Several B. quintana proteins represent promising therapeutic targets based on their roles in pathogenesis:

• Hemin acquisition systems:

  • Target rationale: "B. quintana has the highest reported in vitro hemin requirement for any bacterium" , making hemin acquisition systems critical for survival.

  • Potential targets: HbpA/Pap31 and the Hut system (HutA, HutB, HutC, HmuV).

  • Evidence of essentiality: "B. tribocorum and B. birtlessii hutA mutants are unable to establish bacteremia in their reservoir hosts" , suggesting these proteins are required for infection.

• Variably expressed outer membrane proteins (Vomps):

  • Target rationale: "The deletion of the entire vomp locus... results in a null mutant strain that is incapable of establishing bloodstream infection in vivo" .

  • Therapeutic approach: Blocking antibodies or small molecule inhibitors that disrupt Vomp-mediated adhesion or VEGF induction.

  • Clinical relevance: Vomps are involved in "the induction of VEGF secretion from infected host cells" , which contributes to vasculoproliferative disorders.

• Current treatment context:

  • Standard therapy: "Treatment of uncomplicated B. quintana bacteremia with a 4- to 6-week course of doxycycline (100 mg orally b.i.d.), erythromycin (500 mg orally four times a day), or azithromycin (500 mg orally once daily)" .

  • Complex infection management: For endocarditis, "4 to 6 months of therapy" is recommended, possibly with "the addition of a bactericidal agent, such as a third-generation cephalosporin or an aminoglycoside" .

  • Improvement potential: Targeted therapies against specific B. quintana proteins could enhance treatment efficacy and reduce duration.

Developing therapeutics targeting these proteins requires further validation of their essentiality, druggability, and resistance potential, but multiple promising candidates have been identified.

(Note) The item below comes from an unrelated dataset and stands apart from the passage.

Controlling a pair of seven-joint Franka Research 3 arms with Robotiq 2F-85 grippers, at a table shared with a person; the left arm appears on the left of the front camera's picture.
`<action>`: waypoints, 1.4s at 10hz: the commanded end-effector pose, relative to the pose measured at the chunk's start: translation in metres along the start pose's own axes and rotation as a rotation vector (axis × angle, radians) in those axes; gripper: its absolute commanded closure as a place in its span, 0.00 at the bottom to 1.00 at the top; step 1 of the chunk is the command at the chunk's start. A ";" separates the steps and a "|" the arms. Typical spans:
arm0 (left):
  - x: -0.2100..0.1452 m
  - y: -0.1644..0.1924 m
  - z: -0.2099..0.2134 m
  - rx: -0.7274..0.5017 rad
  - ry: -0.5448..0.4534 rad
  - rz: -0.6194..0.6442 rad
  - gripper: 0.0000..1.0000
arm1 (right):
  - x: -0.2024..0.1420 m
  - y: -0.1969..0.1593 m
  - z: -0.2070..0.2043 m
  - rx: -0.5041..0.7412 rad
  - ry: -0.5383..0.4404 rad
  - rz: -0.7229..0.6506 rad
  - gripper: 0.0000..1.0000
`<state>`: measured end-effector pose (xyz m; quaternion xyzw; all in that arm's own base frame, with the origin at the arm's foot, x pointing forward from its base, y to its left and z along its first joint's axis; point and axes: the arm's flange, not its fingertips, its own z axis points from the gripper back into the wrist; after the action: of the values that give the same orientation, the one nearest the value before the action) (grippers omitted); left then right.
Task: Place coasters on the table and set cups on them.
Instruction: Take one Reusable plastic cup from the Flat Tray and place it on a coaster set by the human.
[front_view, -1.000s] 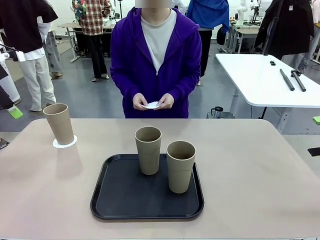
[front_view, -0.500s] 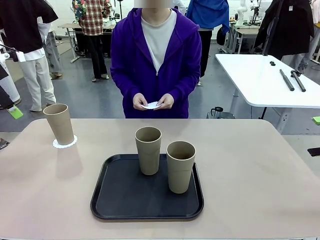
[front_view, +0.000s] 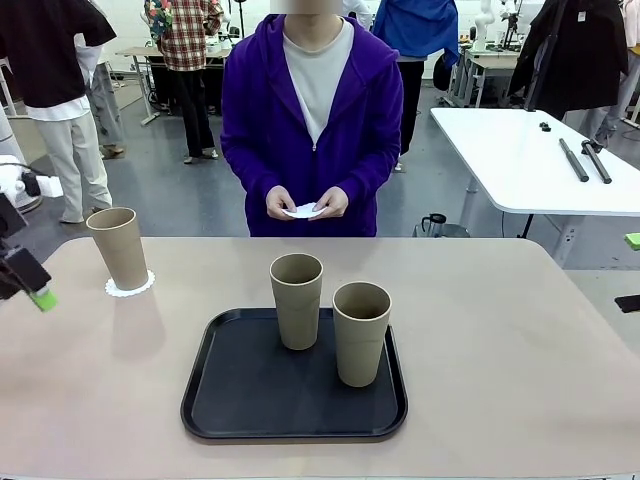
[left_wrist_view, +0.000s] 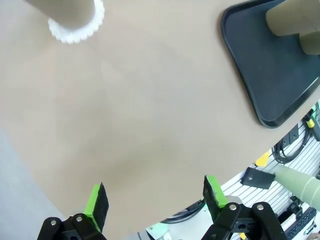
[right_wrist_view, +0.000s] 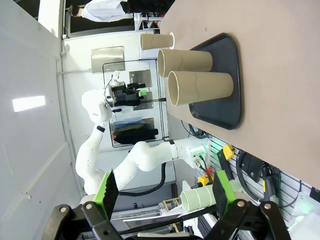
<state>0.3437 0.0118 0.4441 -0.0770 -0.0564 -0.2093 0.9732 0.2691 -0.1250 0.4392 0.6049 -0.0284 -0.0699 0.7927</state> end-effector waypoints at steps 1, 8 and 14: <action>0.013 0.011 0.008 -0.013 -0.023 -0.045 0.00 | 0.000 0.001 -0.001 0.007 0.000 0.000 0.00; -0.027 0.087 -0.039 -0.866 -0.527 -0.229 0.00 | 0.000 0.001 -0.001 0.007 0.000 0.000 0.00; -0.078 0.149 -0.063 -1.204 -0.635 0.091 0.00 | 0.000 0.001 -0.001 0.007 0.000 0.000 0.00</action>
<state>0.3279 0.1552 0.3474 -0.6678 -0.2203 -0.1479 0.6954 0.2690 -0.1254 0.4393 0.6046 -0.0288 -0.0707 0.7929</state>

How might novel culture methods improve research on B. quintana proteins?

Advanced culture methodologies can significantly enhance B. quintana protein research:

• Shell vial co-culture system:

  • Methodology: "Six confluent shell vials are inoculated for each blood or tissue sample... centrifuged at 700 × g for 1 h at 22°C," washed with PBS, and incubated in appropriate medium .

  • Application: This method enables isolation of B. quintana from clinical samples with higher sensitivity than traditional methods.

  • Protein research benefit: Provides access to clinically relevant strains for comparative protein expression studies.

• Strain establishment protocol:

  • Methodology: "The supernatants of positive shell vials and the colonies obtained on agar plates were inoculated on confluent layers of ECV 304 cells in 150-cm2 culture flasks" .

  • Application: Enables establishment of stable B. quintana isolates from diverse sources.

  • Research advantage: Allows comparison of protein expression between strains with different clinical presentations.

• Growth media optimization:

  • Methodology: Use of specialized media like "M199S, consists of M199 medium supplemented with 20% fetal bovine serum, glutamine, and sodium pyruvate" .

  • Application: Supports robust growth of B. quintana under laboratory conditions.

  • Protein research impact: Improves yield and reproducibility of protein expression studies.

• Environmental condition simulation:

  • Methodology: Culture systems that can mimic the different environments B. quintana encounters (human bloodstream at 37°C vs. louse gut at 28°C).

  • Application: Study protein expression under conditions reflecting the natural lifecycle.

  • Research insight: Reveals environmental regulation of protein expression during host-vector transitions.

These advanced culture methodologies provide researchers with tools to study B. quintana proteins in contexts that more accurately reflect in vivo conditions, enhancing the relevance of findings to clinical applications.